(Instructions to follow) Beginning at the line that contains "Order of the", repeat every line of the listing exactly through the final one.

(Material provided)

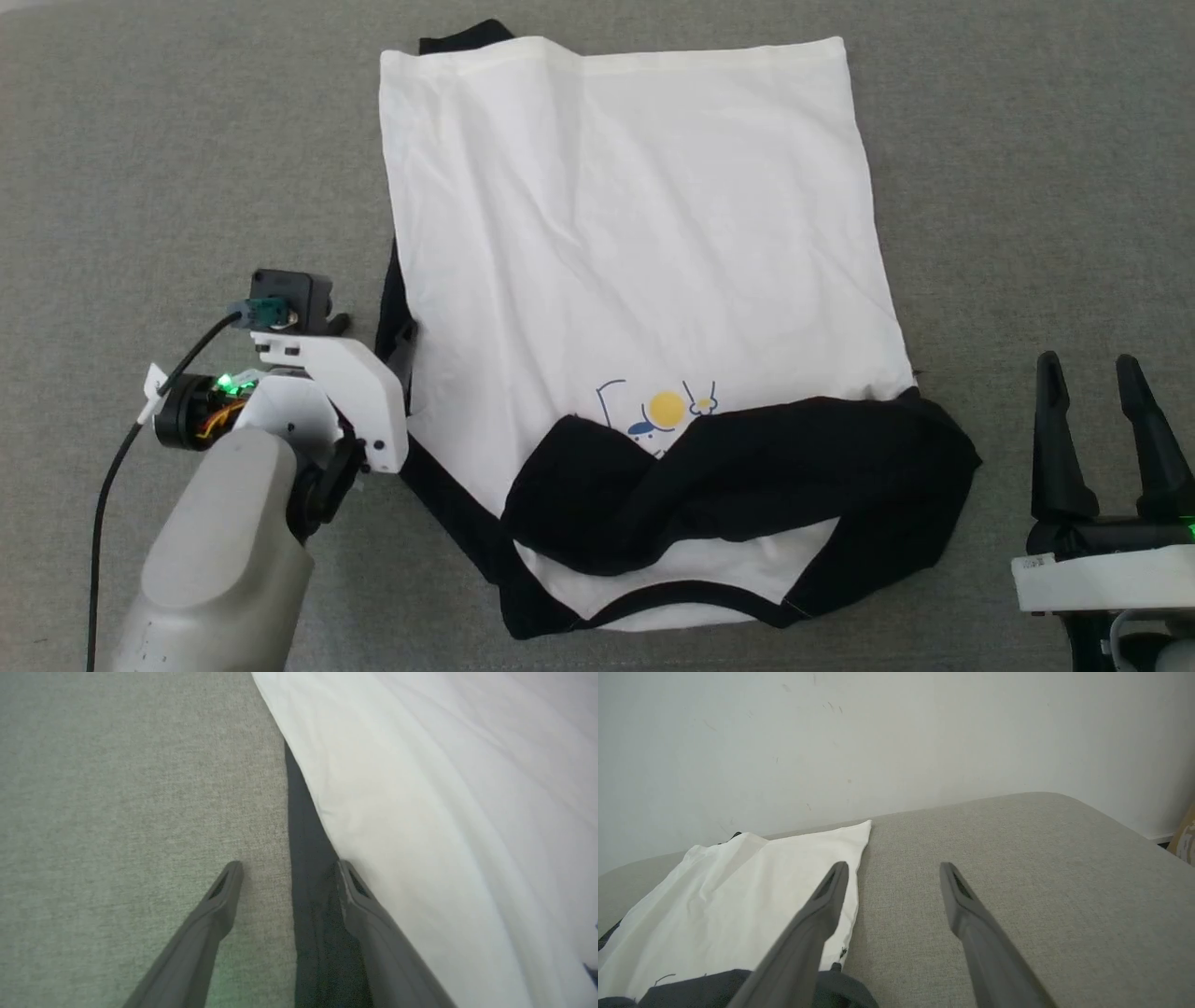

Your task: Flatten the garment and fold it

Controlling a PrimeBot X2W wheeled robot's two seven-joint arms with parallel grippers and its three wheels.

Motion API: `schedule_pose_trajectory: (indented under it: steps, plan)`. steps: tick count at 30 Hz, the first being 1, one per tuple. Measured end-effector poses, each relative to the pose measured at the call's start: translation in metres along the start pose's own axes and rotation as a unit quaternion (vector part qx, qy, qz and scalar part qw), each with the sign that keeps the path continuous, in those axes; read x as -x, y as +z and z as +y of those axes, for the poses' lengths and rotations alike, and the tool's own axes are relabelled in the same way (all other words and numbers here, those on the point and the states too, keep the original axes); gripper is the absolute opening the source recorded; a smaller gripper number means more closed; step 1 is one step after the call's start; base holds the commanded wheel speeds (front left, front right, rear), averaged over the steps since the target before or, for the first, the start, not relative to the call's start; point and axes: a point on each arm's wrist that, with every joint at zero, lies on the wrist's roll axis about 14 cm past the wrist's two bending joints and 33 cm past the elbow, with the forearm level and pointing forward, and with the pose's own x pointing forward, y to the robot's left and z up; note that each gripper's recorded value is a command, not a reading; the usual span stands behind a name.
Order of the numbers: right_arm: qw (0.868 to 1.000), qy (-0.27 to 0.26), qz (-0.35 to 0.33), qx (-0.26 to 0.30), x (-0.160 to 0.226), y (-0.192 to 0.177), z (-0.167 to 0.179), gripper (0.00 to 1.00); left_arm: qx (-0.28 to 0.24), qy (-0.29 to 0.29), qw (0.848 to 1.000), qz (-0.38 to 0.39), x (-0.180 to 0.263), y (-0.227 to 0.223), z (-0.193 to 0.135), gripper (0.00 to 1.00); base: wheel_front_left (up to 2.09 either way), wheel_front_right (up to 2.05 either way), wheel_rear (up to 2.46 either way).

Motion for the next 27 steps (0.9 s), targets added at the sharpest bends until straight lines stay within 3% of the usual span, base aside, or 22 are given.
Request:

(Response area)
Order of the numbers: right_arm: qw (0.868 to 1.000), qy (-0.27 to 0.26), qz (-0.35 to 0.33), qx (-0.26 to 0.30), x (-0.160 to 0.226), y (-0.192 to 0.177), z (-0.167 to 0.179), gripper (0.00 to 1.00); left_arm: qx (-0.28 to 0.24), qy (-0.29 to 0.29), qw (0.848 to 1.000), qz (-0.38 to 0.39), x (-0.180 to 0.263), y (-0.227 to 0.223), z (-0.193 to 0.135), gripper (0.00 to 1.00); base: wheel_front_left (up to 2.09 either way), wheel_front_right (up to 2.05 either way), wheel_rear (up to 2.46 either way).

Motion for the next 27 steps (0.9 s), targets added at the sharpest bends until straight lines stay within 3% of the usual span, base aside, or 22 are given.
Request:

This exercise requires no additional answer.